Pergutem à minha filha de 13, o meu filho de 17 e o meu outro filho de 19 anos quem é a Joyce e o que ela (en)canta?
Não perguntem à jornalistas, entrevistadores de (falso)reality show, ou quem não conhece verdadeira arte! Música mexe à sensibilidade e nada tem a ver com superficialismo!
Então perguntem aos meus filhos quem é a Joyce, o Chico, Caymmi, Donato..........Com certeza responderão c/ canção!
oi Joyce, na onda do texto do Ruy Castro no CD da Folha, eu procurei e achei seu blog; muito bom! Ótimos textos, não da p parar de ler.
Triste são aqueles que desconhecem o som que toca no meu mp3...
Música brasileira de muita sensibilidade... que toca meu coração, sufoca minha garganta, que me faz chorar no ônibus, na solidão que meu fone de ouvido me proporciona...
Sua música faz parte desse meu cotidiano... adoro os arranjos, os músicos, as parcerias, sinto o clima de criação, sinto o cuidado natural e intuitivo com o som... tudo isso me emociona...
Isso sim me interessa!!! Muito me interessa!!!
Amo o som, sua música, amocê!!!
Lembrei de uma, Joyce, o desinformado foi entrevistar o Skank e já chegou logo perguntando "Vamos apresentar, você quem é?" e Samuel Rosa " Dedé". E os outros integrantes do Skank foram falando " Didi, Dodó, Dudu" algo assim. E o rapaz ficou com uma cara de bobo muito boa.Em um programa de tv na minha cidade.
Adoro sua música, abraços.
a gente tem que ver o lado bom disto, mostra que ninguém é unanimidade, afinal o anjo pornográfico nelson rodrigues já disse a muito tempo que toda unanimidade é burra.
além do que as unanimidades sempre deixam de ser artistas pra se tornarem celebridades, e quando se tornam celebridades a primeira coisa que vai embora é o comprometimento com a própria arte e umas das primeiras que chegam são as exigências esdrúxulas em turnês.
ainda bem que o chico escapou desta ileso.

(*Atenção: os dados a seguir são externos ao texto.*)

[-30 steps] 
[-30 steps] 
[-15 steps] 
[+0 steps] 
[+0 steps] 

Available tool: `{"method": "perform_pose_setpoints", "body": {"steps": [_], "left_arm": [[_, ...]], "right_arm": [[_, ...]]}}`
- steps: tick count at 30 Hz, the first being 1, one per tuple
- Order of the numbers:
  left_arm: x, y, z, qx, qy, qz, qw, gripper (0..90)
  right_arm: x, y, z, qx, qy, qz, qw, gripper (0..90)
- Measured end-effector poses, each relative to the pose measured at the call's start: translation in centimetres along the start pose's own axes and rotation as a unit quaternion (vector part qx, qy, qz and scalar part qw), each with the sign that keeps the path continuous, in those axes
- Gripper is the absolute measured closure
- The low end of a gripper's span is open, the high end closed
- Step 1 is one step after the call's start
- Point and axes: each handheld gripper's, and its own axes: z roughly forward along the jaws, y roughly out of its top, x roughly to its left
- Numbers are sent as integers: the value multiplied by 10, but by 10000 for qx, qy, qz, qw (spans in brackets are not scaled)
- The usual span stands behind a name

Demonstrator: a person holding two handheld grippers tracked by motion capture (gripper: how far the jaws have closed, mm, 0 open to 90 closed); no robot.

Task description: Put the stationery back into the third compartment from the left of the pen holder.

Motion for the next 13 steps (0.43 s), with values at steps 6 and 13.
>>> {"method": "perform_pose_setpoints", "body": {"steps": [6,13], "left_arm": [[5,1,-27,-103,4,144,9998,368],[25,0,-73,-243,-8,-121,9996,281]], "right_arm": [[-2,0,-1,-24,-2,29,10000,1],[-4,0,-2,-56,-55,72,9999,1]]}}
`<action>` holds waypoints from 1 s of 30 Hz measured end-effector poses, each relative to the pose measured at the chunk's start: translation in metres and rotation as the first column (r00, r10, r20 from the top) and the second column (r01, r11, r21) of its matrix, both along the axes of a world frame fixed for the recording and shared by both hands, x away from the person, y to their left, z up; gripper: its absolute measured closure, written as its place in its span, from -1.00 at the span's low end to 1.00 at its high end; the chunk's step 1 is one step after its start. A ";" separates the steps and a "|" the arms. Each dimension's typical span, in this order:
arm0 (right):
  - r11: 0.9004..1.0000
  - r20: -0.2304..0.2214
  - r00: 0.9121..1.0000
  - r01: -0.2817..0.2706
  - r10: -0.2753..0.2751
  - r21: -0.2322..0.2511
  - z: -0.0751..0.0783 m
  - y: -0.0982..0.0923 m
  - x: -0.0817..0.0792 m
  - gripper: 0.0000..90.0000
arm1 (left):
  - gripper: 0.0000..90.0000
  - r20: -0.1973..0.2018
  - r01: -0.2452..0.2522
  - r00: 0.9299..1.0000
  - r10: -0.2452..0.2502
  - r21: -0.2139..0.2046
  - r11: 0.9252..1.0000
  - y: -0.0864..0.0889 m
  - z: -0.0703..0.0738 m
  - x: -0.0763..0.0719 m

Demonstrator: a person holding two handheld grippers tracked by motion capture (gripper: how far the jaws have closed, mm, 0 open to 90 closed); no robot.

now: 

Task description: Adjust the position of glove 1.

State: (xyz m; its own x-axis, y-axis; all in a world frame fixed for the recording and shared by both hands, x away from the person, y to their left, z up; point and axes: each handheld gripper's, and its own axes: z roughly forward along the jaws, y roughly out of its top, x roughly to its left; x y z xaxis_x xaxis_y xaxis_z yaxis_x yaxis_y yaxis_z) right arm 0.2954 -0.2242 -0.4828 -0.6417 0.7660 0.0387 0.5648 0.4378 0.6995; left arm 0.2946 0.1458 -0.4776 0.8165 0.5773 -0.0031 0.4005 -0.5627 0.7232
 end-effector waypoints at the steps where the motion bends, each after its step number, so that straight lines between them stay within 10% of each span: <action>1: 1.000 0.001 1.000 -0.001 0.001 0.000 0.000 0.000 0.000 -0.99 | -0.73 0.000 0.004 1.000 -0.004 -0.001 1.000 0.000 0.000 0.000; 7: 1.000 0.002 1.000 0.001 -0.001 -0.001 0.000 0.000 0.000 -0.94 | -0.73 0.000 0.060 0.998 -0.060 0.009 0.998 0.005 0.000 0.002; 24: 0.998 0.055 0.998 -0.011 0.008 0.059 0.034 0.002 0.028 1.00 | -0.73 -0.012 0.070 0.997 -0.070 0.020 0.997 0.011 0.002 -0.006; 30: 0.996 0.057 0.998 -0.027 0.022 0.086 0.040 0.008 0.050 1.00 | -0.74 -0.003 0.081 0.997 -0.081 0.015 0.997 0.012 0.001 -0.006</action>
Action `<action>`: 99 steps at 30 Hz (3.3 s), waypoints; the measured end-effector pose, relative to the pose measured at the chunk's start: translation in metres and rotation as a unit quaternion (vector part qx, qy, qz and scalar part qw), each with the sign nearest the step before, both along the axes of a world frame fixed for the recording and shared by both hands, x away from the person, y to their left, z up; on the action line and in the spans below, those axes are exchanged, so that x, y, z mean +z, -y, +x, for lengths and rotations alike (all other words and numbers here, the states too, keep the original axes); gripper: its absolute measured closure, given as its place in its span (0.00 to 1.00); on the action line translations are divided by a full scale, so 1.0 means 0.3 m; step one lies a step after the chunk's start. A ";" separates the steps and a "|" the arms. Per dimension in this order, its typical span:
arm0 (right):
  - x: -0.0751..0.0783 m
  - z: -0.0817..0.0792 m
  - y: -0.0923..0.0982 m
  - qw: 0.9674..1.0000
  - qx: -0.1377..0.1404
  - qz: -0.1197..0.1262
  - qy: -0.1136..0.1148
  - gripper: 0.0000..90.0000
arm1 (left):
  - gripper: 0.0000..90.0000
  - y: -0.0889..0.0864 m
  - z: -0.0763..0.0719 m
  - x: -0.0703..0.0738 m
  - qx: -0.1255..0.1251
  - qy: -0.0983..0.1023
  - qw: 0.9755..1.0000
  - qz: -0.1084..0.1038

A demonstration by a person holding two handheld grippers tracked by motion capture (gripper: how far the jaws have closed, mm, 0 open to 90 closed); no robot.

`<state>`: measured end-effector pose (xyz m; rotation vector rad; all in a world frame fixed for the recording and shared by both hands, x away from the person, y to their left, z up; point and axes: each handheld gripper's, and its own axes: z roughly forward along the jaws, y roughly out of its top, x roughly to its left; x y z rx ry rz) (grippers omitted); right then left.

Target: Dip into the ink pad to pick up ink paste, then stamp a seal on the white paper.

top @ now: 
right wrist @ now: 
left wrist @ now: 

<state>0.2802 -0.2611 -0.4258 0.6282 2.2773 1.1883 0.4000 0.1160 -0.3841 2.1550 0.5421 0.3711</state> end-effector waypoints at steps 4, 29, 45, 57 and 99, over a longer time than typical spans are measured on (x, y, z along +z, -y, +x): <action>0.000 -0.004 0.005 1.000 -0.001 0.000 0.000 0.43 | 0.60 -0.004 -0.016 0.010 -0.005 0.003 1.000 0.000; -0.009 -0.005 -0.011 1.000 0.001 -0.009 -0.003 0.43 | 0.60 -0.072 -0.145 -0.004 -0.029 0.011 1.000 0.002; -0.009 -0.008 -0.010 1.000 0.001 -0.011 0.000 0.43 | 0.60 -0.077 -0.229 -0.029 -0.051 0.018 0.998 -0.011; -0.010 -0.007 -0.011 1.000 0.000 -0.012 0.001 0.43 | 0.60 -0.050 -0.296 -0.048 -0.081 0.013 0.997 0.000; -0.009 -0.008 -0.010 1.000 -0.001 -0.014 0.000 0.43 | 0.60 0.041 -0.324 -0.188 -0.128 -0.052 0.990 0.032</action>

e você certamente escaparia.
beijos
Delícia de blog, sempre um assunto que puxa outro. Você deve ser um ótimo papo!
Pois é, esta eu soube por fontes primárias, não sei se é lenda urbana, mas me foi contada por fotógrafo do JB. Uma estudante ao entrevistar Drummond teria dito: mas, porque o senhor faz poemas sobre Minas se é gaúcho?
-Querida, eu sou mineiro de Itabira!
- Mas naquele poema o senhor diz " ser gaúcho na vida" ?
Fecha o pano.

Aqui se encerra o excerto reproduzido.